For each line of the listing below that contains the string "axis", copy the line.

####

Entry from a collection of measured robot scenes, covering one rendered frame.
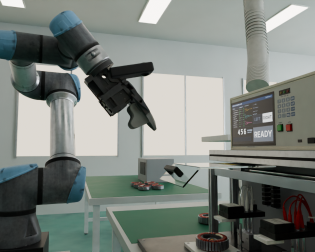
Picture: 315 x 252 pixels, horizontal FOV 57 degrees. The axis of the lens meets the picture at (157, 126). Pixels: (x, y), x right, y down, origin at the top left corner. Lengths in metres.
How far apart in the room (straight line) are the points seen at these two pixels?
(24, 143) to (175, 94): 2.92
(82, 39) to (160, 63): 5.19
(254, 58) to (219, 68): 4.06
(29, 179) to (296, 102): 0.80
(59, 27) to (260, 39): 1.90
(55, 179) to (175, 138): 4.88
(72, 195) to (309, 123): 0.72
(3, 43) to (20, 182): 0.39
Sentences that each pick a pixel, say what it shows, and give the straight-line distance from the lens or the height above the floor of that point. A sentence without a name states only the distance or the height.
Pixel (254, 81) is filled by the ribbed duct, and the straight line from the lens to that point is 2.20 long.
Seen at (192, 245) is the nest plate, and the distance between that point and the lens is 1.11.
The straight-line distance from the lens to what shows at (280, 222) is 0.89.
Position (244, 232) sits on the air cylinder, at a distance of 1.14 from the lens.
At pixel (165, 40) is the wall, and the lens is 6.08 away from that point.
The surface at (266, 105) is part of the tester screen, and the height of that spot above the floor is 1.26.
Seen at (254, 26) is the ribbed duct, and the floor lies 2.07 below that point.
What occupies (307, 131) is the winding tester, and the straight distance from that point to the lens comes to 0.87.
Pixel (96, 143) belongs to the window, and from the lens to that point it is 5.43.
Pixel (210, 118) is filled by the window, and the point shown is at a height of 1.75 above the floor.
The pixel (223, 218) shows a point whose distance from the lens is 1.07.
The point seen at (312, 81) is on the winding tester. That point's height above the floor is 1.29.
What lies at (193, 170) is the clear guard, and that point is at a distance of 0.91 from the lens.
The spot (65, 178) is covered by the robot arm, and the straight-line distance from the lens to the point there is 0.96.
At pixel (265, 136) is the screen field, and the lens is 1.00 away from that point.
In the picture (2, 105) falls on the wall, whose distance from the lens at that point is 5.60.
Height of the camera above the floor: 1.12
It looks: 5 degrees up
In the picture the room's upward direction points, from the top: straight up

####

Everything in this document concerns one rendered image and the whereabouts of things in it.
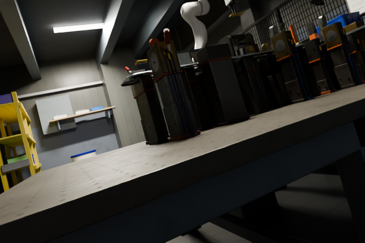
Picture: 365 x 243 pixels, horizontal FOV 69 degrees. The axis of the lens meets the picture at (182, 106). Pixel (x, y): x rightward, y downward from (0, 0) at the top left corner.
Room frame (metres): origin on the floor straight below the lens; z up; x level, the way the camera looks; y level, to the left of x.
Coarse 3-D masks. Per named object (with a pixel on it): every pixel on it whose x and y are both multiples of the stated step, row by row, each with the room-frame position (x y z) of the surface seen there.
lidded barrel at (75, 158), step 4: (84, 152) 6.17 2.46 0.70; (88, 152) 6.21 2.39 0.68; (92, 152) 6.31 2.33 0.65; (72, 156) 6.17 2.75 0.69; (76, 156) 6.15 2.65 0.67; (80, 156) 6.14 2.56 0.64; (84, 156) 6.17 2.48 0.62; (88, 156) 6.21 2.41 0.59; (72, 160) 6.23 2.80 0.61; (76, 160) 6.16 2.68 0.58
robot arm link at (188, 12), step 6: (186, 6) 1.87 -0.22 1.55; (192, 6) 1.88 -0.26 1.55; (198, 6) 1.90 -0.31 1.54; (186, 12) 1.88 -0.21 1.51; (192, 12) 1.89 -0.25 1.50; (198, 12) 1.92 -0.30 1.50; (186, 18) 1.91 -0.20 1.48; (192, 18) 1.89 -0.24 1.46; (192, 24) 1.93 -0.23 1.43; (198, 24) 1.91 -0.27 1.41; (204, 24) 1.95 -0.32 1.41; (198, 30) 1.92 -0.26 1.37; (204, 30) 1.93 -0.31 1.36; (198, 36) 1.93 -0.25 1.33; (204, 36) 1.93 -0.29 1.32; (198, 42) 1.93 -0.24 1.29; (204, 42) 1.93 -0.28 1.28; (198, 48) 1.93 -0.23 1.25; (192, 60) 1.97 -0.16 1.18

####

> _Solution to this task_:
Picture: 315 x 252 pixels, horizontal FOV 57 degrees. The axis of the lens meets the picture at (157, 126). Pixels: (x, y), x right, y down, origin at the top left corner. Lengths in metres.
Picture: 365 x 243 pixels, horizontal FOV 69 degrees. The axis of the lens meets the picture at (182, 106). Pixel (x, y): x rightward, y downward from (0, 0) at the top left corner.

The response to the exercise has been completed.